Records provided:
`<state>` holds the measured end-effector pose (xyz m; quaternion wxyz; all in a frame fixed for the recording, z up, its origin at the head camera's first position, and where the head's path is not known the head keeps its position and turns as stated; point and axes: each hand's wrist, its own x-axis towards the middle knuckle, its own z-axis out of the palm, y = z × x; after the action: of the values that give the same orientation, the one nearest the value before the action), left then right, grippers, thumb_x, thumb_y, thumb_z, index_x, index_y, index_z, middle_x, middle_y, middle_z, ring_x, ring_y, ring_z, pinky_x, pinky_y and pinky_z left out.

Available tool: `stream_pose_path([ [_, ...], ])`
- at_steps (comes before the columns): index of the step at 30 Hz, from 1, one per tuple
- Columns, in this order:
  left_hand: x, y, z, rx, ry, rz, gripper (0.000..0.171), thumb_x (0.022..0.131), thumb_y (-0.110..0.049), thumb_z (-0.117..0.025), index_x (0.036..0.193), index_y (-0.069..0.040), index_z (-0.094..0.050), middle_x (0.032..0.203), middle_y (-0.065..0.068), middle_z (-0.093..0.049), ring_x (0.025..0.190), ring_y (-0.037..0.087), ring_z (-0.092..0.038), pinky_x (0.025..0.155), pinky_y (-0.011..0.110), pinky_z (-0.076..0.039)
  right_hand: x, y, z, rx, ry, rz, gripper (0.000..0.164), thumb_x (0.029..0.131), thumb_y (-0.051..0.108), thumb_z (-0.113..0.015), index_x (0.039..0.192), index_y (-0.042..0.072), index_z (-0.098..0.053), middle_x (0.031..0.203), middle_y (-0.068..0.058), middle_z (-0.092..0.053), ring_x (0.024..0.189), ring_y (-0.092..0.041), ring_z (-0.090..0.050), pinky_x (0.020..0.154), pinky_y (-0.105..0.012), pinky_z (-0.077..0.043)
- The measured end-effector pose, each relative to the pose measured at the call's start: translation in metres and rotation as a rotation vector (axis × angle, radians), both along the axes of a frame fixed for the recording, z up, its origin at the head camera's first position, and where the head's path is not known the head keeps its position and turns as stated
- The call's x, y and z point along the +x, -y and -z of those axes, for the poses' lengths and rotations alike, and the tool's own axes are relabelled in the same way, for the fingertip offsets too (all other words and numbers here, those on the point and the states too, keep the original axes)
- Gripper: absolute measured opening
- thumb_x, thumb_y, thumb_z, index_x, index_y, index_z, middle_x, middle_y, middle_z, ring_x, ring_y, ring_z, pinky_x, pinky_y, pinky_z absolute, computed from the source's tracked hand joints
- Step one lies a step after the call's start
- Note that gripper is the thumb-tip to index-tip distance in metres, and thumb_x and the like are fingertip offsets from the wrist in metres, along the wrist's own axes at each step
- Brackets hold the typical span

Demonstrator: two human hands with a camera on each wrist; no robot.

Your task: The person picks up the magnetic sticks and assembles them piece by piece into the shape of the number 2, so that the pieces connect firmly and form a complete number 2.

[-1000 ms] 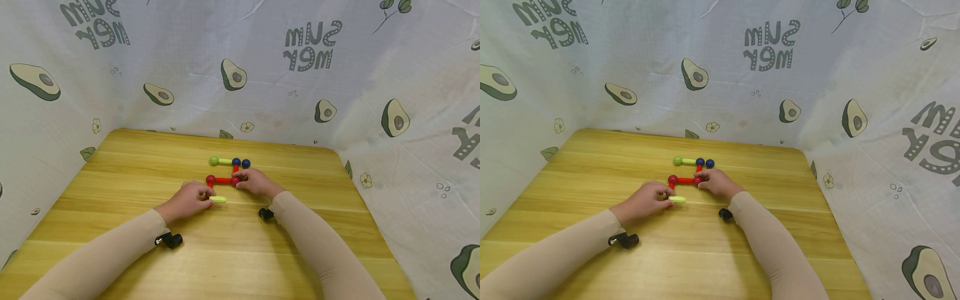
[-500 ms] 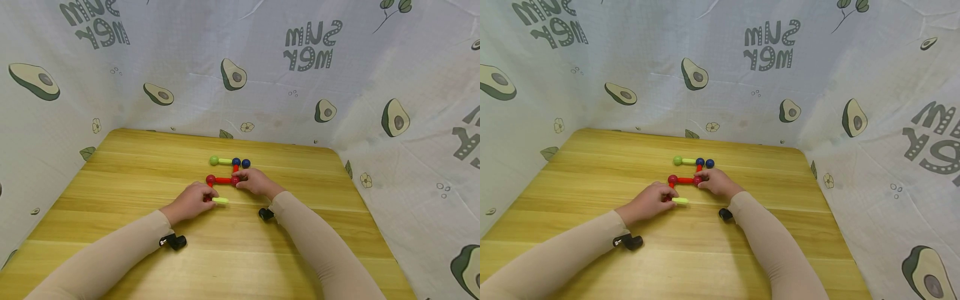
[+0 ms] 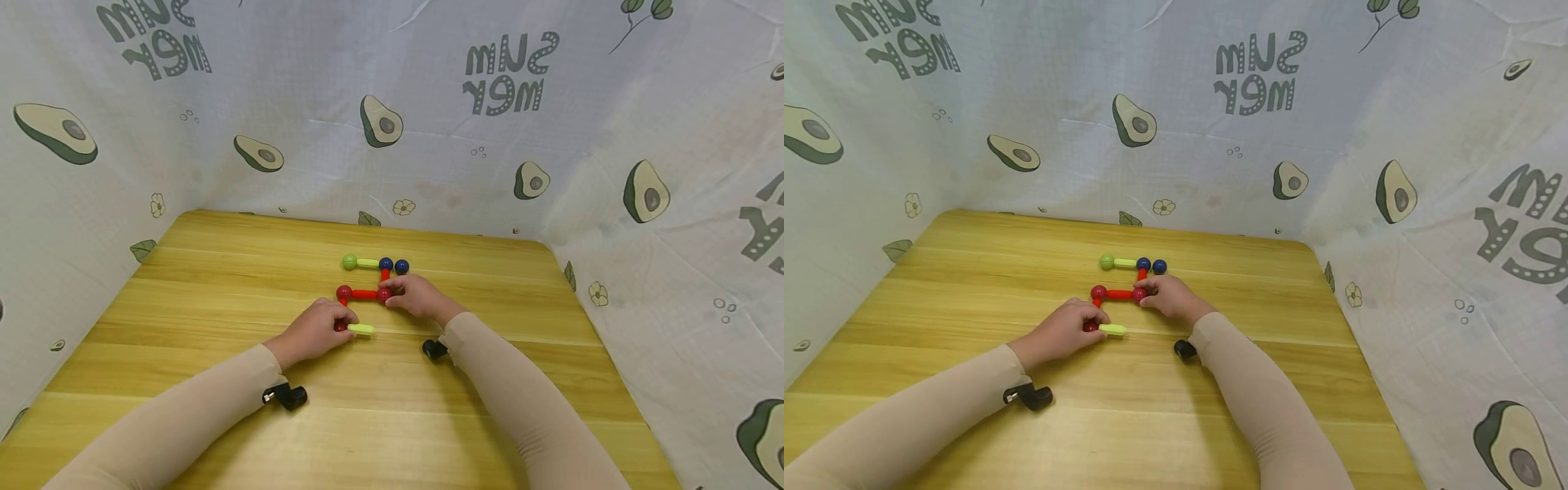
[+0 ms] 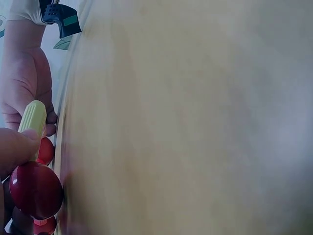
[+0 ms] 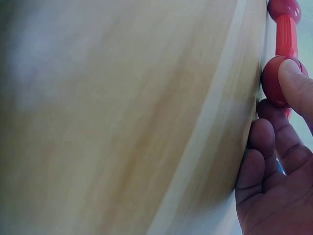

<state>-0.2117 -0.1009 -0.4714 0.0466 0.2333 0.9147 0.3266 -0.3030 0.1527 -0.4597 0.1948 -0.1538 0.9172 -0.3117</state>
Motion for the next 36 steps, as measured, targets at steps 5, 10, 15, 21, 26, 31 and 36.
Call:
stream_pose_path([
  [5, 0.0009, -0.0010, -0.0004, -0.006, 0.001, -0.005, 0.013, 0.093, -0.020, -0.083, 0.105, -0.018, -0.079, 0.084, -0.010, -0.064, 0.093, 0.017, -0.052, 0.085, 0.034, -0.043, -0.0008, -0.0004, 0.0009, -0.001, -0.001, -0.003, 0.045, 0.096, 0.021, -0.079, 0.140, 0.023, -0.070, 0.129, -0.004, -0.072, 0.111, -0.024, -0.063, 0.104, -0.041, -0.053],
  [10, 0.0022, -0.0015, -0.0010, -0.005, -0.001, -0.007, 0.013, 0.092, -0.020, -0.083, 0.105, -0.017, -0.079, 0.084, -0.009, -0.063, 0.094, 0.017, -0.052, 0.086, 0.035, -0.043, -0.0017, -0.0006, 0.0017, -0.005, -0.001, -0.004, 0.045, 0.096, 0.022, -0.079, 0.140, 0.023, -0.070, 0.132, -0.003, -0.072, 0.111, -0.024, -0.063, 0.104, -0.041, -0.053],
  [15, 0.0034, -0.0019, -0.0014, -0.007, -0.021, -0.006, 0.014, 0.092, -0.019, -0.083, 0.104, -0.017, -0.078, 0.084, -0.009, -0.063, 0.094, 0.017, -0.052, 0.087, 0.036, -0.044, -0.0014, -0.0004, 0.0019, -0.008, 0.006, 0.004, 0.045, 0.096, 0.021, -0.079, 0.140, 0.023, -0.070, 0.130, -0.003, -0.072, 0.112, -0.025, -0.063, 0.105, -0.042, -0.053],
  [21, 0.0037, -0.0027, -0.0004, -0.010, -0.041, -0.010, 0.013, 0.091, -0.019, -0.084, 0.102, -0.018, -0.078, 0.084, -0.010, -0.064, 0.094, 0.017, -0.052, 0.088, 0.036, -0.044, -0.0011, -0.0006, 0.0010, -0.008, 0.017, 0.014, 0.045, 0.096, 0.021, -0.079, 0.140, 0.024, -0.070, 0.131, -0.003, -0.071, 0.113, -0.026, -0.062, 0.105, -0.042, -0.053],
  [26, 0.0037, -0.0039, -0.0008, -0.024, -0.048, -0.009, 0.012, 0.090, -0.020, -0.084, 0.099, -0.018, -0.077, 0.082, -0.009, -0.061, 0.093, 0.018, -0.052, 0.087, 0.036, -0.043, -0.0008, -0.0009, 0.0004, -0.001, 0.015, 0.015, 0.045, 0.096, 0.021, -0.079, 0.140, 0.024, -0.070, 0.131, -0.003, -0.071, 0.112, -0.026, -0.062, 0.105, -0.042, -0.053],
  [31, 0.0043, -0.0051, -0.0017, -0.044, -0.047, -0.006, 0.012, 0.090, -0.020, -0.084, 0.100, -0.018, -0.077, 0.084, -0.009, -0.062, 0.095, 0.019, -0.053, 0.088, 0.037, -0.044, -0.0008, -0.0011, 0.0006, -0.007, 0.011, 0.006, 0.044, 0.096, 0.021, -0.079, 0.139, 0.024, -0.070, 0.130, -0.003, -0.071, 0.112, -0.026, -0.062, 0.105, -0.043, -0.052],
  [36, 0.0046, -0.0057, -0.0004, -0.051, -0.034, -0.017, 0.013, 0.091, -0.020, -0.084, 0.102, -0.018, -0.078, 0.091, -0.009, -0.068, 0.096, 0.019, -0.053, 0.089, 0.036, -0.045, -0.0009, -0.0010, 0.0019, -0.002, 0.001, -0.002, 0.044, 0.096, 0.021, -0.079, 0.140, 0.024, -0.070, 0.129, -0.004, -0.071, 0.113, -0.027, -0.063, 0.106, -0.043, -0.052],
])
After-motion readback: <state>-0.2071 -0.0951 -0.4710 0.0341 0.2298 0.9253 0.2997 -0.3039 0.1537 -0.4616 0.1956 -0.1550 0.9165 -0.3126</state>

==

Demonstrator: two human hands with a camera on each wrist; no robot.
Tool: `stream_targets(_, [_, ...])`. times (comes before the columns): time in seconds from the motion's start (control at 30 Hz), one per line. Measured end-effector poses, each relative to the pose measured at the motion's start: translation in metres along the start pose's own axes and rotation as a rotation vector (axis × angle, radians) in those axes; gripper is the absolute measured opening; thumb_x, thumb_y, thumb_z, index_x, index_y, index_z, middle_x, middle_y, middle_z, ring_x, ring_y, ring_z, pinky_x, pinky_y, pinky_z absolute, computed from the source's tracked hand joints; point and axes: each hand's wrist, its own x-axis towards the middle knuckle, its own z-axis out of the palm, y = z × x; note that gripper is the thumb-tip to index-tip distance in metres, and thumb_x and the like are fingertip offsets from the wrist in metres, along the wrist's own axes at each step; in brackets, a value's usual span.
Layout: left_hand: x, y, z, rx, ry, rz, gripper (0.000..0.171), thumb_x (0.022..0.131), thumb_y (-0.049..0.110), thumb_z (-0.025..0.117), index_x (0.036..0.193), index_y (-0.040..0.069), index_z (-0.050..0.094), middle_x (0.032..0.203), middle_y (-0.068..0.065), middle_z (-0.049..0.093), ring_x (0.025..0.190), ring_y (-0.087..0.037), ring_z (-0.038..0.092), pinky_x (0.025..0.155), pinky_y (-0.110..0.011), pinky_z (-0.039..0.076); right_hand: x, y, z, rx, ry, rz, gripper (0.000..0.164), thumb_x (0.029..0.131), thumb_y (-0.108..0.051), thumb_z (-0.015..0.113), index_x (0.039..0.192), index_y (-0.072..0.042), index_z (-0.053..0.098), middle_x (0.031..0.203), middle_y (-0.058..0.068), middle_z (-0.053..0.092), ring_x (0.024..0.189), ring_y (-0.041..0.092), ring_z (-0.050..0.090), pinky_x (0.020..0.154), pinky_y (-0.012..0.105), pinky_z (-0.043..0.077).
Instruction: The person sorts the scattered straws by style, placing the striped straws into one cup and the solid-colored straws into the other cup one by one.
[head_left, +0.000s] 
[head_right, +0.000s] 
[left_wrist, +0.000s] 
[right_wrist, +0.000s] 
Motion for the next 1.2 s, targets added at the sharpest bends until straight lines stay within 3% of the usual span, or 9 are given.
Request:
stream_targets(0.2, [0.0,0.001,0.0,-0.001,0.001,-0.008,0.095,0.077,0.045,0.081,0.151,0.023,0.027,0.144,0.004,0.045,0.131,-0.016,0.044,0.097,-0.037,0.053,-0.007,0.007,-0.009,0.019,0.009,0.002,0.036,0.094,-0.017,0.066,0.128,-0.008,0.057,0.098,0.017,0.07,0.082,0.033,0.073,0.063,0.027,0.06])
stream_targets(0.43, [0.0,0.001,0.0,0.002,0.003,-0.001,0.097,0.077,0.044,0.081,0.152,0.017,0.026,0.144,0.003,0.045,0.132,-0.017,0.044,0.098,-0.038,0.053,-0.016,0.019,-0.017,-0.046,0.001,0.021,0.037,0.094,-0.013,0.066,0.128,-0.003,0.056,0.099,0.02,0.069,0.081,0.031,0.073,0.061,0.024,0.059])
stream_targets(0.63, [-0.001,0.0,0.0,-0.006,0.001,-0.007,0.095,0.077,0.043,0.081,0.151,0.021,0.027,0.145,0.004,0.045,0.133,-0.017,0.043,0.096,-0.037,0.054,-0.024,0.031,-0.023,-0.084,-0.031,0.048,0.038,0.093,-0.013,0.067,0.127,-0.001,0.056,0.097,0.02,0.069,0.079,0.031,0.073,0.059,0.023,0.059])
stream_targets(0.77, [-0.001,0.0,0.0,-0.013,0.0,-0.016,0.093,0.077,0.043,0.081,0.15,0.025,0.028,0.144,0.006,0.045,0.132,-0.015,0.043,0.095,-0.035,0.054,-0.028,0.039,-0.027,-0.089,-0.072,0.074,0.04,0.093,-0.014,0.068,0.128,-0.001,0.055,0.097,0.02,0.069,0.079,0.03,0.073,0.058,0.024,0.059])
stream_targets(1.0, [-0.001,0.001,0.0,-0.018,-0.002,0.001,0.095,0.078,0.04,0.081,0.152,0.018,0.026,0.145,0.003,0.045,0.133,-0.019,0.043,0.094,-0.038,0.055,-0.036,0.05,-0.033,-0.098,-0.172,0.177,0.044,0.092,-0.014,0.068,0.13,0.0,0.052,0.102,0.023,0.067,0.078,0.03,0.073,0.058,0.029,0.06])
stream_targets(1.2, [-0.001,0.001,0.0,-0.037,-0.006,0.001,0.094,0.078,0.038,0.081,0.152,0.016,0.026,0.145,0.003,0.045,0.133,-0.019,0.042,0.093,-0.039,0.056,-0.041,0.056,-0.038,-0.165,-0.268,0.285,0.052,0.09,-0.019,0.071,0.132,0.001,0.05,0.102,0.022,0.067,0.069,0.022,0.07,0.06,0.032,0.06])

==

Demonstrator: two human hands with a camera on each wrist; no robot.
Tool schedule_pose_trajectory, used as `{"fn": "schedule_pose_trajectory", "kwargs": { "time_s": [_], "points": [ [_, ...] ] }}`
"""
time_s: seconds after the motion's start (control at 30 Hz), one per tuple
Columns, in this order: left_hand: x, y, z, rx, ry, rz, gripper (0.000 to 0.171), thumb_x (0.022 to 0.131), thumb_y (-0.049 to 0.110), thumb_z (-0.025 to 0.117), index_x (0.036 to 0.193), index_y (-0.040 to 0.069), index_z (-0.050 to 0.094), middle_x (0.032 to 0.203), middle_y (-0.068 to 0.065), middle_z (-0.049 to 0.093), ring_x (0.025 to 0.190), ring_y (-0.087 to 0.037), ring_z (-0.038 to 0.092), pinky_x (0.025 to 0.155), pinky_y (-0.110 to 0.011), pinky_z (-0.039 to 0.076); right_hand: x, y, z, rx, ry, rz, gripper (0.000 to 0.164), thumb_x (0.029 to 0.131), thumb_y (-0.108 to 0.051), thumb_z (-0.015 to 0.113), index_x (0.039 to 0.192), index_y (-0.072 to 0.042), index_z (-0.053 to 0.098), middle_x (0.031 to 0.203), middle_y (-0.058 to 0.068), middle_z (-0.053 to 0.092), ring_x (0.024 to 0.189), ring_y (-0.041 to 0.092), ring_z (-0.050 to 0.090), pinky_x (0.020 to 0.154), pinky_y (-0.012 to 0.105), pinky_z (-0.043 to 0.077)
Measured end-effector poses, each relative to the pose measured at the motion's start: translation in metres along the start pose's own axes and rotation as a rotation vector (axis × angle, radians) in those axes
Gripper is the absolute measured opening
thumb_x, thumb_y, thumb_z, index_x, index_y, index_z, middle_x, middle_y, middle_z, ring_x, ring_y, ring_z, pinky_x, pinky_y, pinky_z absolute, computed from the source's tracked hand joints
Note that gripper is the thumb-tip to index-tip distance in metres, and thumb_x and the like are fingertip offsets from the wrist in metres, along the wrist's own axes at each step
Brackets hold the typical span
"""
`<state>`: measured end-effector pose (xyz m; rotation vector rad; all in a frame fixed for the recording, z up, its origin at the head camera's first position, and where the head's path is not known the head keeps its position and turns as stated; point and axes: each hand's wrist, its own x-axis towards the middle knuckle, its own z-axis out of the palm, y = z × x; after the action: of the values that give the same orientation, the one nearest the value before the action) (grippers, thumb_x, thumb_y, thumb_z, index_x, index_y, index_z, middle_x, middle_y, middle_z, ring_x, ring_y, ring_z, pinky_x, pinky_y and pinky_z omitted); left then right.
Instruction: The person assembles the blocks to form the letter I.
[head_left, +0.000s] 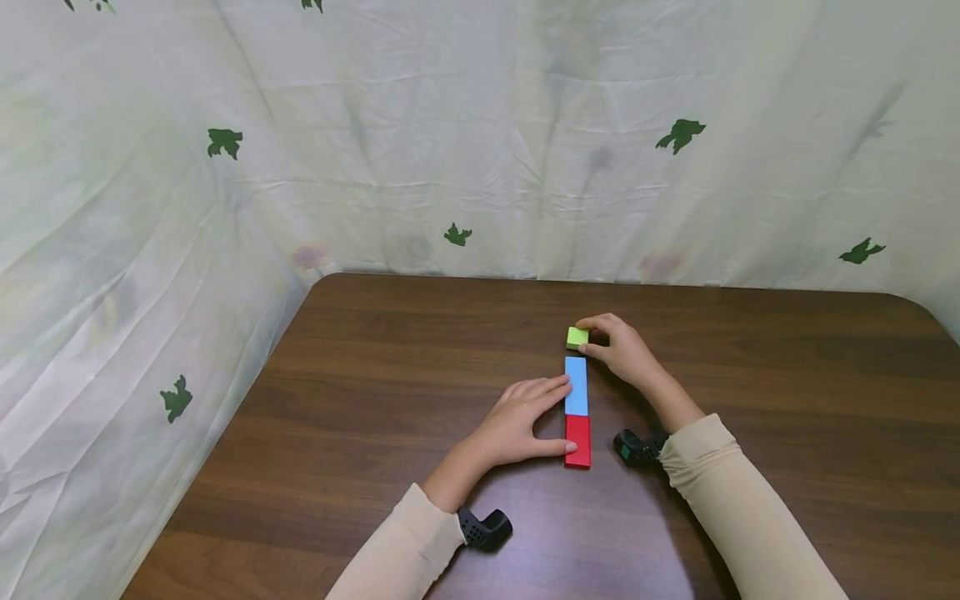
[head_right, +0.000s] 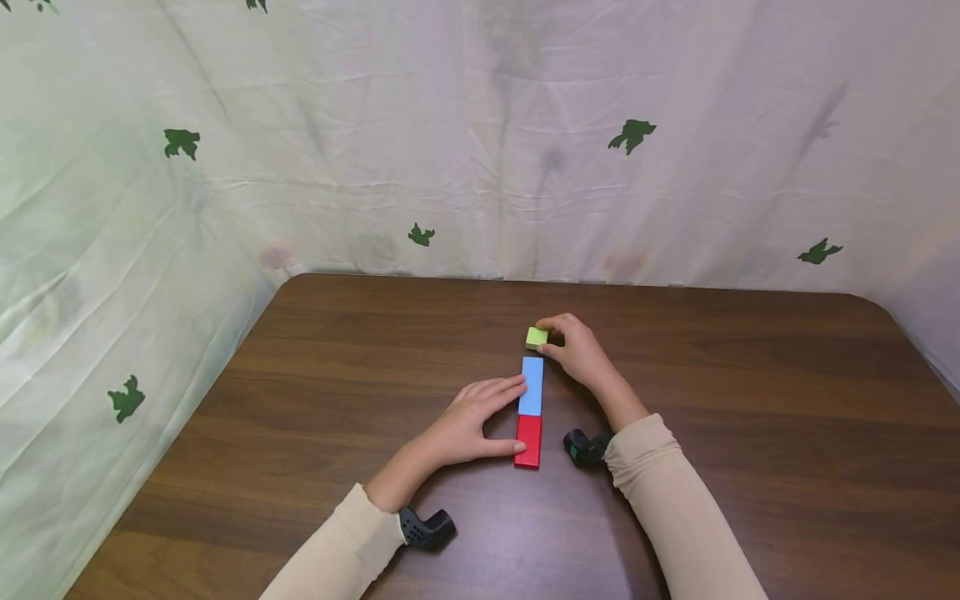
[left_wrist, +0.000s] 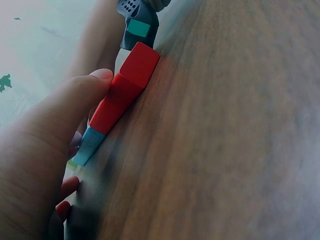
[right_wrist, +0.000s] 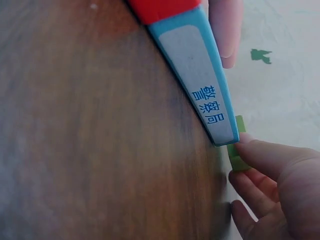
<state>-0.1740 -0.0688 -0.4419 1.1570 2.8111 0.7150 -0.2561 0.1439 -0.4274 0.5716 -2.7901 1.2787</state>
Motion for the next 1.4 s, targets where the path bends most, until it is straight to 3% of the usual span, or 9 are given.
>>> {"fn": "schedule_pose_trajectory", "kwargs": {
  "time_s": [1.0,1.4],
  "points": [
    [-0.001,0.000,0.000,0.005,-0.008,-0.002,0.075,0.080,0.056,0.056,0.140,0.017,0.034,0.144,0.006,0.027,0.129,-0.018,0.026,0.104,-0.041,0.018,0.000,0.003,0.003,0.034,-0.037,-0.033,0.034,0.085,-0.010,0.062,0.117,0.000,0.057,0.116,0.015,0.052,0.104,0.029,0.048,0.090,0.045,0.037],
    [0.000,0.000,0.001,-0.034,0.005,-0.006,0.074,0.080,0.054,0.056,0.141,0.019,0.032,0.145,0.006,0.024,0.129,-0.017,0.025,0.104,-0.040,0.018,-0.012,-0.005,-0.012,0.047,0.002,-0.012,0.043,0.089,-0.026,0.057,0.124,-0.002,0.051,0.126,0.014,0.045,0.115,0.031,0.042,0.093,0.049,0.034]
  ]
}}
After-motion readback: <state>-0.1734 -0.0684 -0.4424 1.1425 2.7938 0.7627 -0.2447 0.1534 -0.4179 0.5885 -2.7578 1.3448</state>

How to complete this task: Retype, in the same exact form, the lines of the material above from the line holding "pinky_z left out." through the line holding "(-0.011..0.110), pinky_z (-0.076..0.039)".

Exercise response:
`<state>` holds the measured end-effector pose (xyz m; quaternion wxyz; all in a frame fixed for the recording, z up, its origin at the head camera's first position, and where the head's path is not known the head keeps its position and turns as stated; point and axes: each hand's wrist, its own x-axis towards the middle knuckle, its own z-axis out of the palm, y = z × x; after the action: of the values that give the same orientation, the one nearest the value before the action), left then right, grippers, thumb_x, thumb_y, thumb_z, index_x, index_y, index_z, middle_x, middle_y, middle_z, ring_x, ring_y, ring_z, pinky_x, pinky_y and pinky_z left out.

Available tool: `stream_pose_path([ [_, ...], ])`
- at_steps (comes before the columns): index of the step at 30 Hz, from 1, one per tuple
- Columns, in this order:
  left_hand: x, y, z, rx, ry, rz, gripper (0.000..0.171), thumb_x (0.022..0.131), thumb_y (-0.110..0.049), thumb_z (-0.117..0.025), index_x (0.036..0.193), index_y (-0.069..0.040), index_z (-0.094..0.050), middle_x (0.032..0.203), middle_y (-0.065..0.068), middle_z (-0.093..0.049), ring_x (0.025..0.190), ring_y (-0.037..0.087), ring_z (-0.092..0.038), pinky_x (0.025..0.155), pinky_y (-0.011..0.110), pinky_z (-0.076..0.039)

With the answer given, the exercise is complete.